From the order of the Collelmola (Collelmbola), for example Onyhiurus armatus.
Orthoptera (Orthoptera), for example, Fibrata orientalis (Blatta orientalis), Periplaneta americana (Periplaneta americana), Matricaria maderana (Leucophaeamaderma), Blattella germanica (Blattella germanica), Trojan (Acheta stomatica), Gryllotalpa spp.), locustaria tropica (Loustamigra tororidioides), locusta longiligularis (Melanoplus differalis) and Schistocerca gregaria.
From the Dermaptera (Dermaptera), for example, Forficula auricularia (Forficula auricularia).
From the order of the Isoptera (Isoptera), for example, the genus termitum (Reticulitermes spp.).
From the order of the Anoplura, for example head lice (Pediculus humanus murroris), Leptophthirus (Haematopinus spp.) and Carpesium longissimum (Linogaphus spp.).
From the order of the Mallophaga (Mallophaga), for example the genus lupulus (trichoectes spp.) and damalina spp.
From the order of the Thysanoptera (Thysanoptera), for example, Thrips femoralis (Hercinothrips femoralis) and Thrips gossypii (Thrips tabaci).
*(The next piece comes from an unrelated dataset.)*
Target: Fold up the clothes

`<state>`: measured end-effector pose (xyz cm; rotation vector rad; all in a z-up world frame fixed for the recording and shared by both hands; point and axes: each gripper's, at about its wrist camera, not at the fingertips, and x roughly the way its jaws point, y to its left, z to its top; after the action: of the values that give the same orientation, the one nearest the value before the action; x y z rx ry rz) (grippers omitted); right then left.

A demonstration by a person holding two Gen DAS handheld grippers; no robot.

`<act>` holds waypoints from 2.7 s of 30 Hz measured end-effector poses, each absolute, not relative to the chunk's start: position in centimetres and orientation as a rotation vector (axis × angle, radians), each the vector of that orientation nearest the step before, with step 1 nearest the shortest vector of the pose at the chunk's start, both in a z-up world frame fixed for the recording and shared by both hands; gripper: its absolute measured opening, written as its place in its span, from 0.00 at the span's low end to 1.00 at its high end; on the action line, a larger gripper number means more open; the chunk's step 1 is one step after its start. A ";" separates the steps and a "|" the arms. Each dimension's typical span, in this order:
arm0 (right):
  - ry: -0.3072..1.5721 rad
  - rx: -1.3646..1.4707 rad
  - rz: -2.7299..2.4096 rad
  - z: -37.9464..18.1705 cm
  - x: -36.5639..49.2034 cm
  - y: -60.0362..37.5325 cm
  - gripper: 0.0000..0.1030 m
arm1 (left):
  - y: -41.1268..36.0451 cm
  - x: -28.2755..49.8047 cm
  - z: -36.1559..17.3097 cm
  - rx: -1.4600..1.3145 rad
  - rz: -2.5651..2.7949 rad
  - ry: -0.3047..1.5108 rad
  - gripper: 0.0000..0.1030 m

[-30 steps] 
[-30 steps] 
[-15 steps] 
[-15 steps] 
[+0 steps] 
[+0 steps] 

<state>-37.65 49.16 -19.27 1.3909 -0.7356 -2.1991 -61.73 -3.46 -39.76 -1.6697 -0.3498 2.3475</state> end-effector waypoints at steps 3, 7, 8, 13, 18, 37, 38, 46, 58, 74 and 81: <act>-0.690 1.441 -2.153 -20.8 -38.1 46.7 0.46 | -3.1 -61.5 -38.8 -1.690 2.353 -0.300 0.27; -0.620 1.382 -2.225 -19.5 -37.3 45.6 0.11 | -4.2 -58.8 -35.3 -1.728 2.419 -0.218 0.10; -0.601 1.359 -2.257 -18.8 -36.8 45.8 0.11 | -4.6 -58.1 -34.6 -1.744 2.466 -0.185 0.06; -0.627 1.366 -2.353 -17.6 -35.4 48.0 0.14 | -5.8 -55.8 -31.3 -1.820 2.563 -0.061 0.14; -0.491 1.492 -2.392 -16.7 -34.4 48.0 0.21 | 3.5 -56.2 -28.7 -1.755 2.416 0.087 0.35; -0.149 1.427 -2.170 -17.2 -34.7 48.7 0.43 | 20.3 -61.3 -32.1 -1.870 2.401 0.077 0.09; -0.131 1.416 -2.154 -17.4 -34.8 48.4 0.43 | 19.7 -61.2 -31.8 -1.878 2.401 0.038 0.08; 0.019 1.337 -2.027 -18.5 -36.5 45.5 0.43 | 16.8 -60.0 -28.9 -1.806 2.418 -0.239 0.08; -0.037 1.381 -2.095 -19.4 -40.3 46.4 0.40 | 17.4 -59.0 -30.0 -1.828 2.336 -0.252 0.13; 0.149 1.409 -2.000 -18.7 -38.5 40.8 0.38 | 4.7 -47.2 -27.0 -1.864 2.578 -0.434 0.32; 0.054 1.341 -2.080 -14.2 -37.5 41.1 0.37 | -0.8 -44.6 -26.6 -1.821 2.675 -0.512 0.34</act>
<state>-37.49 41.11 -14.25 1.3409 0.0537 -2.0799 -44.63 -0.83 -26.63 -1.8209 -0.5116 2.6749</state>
From the order of the Heteroptera (Heteroptera), for example, the genus Prinsepia fusca (Eurygaster spp.), Dysdercus intermedia, Phlebopus betanus (Piesma quadrata), bed bugs (Cimexlecteralis), Rhodnius prolixus and Nephophora sutra (Triatoma spp.).
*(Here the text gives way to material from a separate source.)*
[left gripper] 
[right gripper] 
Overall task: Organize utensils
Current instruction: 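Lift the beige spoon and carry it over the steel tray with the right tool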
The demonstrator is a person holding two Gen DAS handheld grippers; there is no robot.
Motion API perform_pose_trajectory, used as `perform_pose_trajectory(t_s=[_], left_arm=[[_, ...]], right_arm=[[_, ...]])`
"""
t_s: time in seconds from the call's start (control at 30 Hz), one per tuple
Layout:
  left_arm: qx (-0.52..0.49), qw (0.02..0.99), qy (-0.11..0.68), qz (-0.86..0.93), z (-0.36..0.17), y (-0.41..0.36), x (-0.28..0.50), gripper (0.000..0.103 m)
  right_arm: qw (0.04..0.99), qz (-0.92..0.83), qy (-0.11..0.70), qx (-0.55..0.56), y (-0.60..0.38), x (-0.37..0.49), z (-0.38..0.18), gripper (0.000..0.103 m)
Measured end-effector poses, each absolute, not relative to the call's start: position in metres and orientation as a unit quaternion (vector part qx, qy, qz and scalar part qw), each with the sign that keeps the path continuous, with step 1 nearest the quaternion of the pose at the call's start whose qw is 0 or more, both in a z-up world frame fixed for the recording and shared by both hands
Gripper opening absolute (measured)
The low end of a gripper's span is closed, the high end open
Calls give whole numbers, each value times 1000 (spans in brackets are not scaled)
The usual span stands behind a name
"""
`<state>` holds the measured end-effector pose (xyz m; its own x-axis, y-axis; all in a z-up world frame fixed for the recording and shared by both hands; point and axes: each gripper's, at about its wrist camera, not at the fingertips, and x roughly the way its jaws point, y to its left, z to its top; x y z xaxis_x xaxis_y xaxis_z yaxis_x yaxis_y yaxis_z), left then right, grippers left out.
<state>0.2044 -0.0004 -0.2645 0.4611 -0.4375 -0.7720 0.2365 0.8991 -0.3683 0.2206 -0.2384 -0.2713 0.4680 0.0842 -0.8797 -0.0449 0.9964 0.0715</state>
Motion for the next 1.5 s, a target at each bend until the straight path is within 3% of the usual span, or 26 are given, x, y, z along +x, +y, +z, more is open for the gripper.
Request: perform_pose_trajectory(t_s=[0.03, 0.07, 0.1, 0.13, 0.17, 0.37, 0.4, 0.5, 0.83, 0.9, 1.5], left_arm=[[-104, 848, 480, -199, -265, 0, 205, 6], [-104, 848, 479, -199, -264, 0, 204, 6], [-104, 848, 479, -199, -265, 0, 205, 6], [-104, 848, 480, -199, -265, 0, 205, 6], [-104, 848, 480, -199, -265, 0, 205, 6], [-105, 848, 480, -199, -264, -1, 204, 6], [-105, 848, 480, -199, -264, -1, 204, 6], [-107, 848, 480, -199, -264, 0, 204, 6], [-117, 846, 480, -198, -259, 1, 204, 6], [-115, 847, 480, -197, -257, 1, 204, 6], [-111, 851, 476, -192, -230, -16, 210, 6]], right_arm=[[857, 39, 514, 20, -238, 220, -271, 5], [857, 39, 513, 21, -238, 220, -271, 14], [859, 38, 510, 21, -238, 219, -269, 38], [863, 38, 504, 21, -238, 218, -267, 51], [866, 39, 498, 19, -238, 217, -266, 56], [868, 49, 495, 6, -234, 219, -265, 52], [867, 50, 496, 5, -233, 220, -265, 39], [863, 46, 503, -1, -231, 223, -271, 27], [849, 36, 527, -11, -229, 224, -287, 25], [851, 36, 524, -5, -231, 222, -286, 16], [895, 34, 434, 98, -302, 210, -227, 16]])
Homoptera (Homoptera), such as Aleurodes brassicae, Sophora gossypii (Bemisia tabaci), Trialeurodes vaporariorum, Aphis gossypii (Aphis gossypii), Aphis brassicae (Brevicornus), Aphis virescens (Cryptomyzus rius), Aphis fabae (Aphis fabae), Aphis piricola (Aphis aphisporus), Aphis woolla (Eriosoma lanugium), Aphis persicae (Hyalopterus grandis), Phyllostachys nigra (Phyllostachys pratensis), Phyllostachys nigra (Phyllostachys nigra), Aphis pomorum (Pemphigus spp.), Macrosiphilus avenae (Physiophilus avenae), Aphis nodorum (Phyllostachys spp.), Aphis virginosa (Pholonella persica), Phyllophora persica spp.), Phyllophora (Phyllostachydis persica), Phyllophora indica (Phyllophora), Phyllophora spp., Phyllophora (Phosphaera), Phyllophora viridae (Phyllophora, Phyllophora (Phosphaera), Phyllophora niphacidula (Phyllophora), Phyllophora (Phyllophora), Phyllophora (Physaloides), and Lepotus (Phyllophora), Phyllophora viride), Phyllophora (Phyllophora), Phyllophora (Phyllophora, Phyllo.
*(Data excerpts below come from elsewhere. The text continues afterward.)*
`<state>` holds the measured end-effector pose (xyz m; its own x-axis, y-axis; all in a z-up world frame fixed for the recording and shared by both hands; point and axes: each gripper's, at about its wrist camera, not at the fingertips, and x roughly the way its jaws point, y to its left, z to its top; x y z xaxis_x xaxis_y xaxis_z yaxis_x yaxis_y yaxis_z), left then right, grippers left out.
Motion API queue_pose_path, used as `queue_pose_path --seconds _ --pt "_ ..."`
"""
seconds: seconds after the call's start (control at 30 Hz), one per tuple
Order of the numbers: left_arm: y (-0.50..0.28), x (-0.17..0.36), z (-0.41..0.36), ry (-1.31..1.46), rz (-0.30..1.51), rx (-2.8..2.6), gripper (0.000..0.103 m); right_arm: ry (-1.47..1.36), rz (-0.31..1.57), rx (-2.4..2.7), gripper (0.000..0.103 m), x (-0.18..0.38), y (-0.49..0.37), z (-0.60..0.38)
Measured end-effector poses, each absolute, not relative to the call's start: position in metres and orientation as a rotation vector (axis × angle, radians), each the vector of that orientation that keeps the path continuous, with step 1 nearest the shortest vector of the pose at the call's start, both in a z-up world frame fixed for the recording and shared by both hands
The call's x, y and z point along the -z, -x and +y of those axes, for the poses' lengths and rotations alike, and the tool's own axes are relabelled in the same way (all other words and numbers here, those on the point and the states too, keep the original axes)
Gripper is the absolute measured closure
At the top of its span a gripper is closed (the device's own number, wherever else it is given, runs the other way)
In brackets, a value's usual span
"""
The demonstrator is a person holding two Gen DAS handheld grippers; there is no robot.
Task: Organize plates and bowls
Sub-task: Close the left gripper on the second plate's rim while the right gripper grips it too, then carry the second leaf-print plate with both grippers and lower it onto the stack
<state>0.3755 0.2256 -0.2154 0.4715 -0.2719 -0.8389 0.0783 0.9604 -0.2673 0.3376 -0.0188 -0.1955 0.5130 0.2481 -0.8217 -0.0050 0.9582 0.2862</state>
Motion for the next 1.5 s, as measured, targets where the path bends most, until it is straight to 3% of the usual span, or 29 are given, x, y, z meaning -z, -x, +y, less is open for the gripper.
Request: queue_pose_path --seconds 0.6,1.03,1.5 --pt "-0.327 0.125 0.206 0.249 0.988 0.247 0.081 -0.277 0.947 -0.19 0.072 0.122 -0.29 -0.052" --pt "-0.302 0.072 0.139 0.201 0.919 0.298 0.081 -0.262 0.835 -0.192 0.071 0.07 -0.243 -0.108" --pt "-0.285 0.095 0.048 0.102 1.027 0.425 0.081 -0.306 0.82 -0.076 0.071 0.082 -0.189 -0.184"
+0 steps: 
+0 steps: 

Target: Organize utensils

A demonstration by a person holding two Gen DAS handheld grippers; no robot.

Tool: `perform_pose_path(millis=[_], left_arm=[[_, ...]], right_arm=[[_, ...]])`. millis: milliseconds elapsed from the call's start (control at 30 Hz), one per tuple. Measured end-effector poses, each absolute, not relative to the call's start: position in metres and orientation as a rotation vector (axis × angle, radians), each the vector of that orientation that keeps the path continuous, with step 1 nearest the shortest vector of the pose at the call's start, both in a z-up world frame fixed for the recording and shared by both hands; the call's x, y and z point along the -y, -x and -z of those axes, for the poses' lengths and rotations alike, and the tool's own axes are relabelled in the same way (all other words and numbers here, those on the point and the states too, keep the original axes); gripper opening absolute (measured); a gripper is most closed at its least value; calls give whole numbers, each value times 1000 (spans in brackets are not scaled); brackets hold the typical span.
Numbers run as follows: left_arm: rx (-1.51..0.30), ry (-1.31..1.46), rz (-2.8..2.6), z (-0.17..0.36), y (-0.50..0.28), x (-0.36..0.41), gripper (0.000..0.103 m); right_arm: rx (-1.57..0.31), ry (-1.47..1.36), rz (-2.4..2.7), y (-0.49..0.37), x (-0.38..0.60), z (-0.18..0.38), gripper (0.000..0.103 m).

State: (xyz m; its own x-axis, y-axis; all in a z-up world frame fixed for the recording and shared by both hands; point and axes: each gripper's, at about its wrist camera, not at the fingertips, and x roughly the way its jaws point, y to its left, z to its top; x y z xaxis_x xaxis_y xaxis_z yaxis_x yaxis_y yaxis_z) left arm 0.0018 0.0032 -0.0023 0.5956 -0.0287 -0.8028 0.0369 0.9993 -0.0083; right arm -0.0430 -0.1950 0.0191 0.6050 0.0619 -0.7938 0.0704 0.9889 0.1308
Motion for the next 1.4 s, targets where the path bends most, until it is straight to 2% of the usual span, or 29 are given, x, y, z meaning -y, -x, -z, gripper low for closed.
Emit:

Lepidoptera (Lepidoptera), for example, Heliothis rubra (Pectinophorpogypiella), looper (Bupalus piniarius), Cheimatobia brumata, Lithocolletis blancardella, cherry moth (Hypomeuta padelila), diamondback moth (Plutella maculipennis), Trichophyton (Malacosa Neurospora), Euproctis chrysoides, Chryseoea, Pothida (Lymantria trispora), Periploca gossypii (Bucctrix thurbieriella), Phylocistina citrella, Geotrichum (Agrotis sp.), Euonymus sp., Euonymus pratensis Spp, Spodoptera (Spodoptera), Spodoptera fusca (Spodoptera), Spodoptera Trichoplusia (Spodoptera), Spodoptera litura), Spodoptera (Spodoptera ), Spodoptera (Spodopteria (Spodoptera), Spodoptera (Spodopteria), Spodoptera (Spodoptera), Spodoptera (Spodoptera), Spodoptera (Spodoptera), Sp, brown leaf moth (hofmanophila pseudostella), Cacoecia podana, carpueraria, spruce leaf roller moth (chlamydobiguella), grape fruit moth (Clysia ambiguella), yellow leaf roller moth (Homona magnania) and oak green leaf roller moth (torrix viridana).
Coleoptera, e.g., bark beetles (Anobium punctatus), Rhizophora dominica, Bruchidia obtectus, elephant (Acanthoscelides obtectus), Carnius domestica (Hypertrupes bajuus), Agrastica annuus, Rhizomyia beetle (Leptinocara decemlineata), Phanochloride, Diabrotica (Diabrotica spp.), Phlebia brassicae (Psyllideschrysospora), Phlebia variola (Epilachthyophia varivestis), Atomaria sawara, Thoralpus, Oryza serogroups, Anodon sp, Trigonopsis nigra (Thiophyte), Trigonococcus spp. sp., Thiela sp., Thielavia, Trigonococcus sp. The genera of Flammulina (Conoderus spp.), Melothalameoylontha, Serissa sericea (Amphimalon solstialis), and Costelytrazendica.
Membrana ptera (Hymenoptera), such as serrata (Diprion spp.), serrata (hoplocpa app), ant (Lasius spp.), cheira (monogama pharaonis), and vespid (Vespa spp.).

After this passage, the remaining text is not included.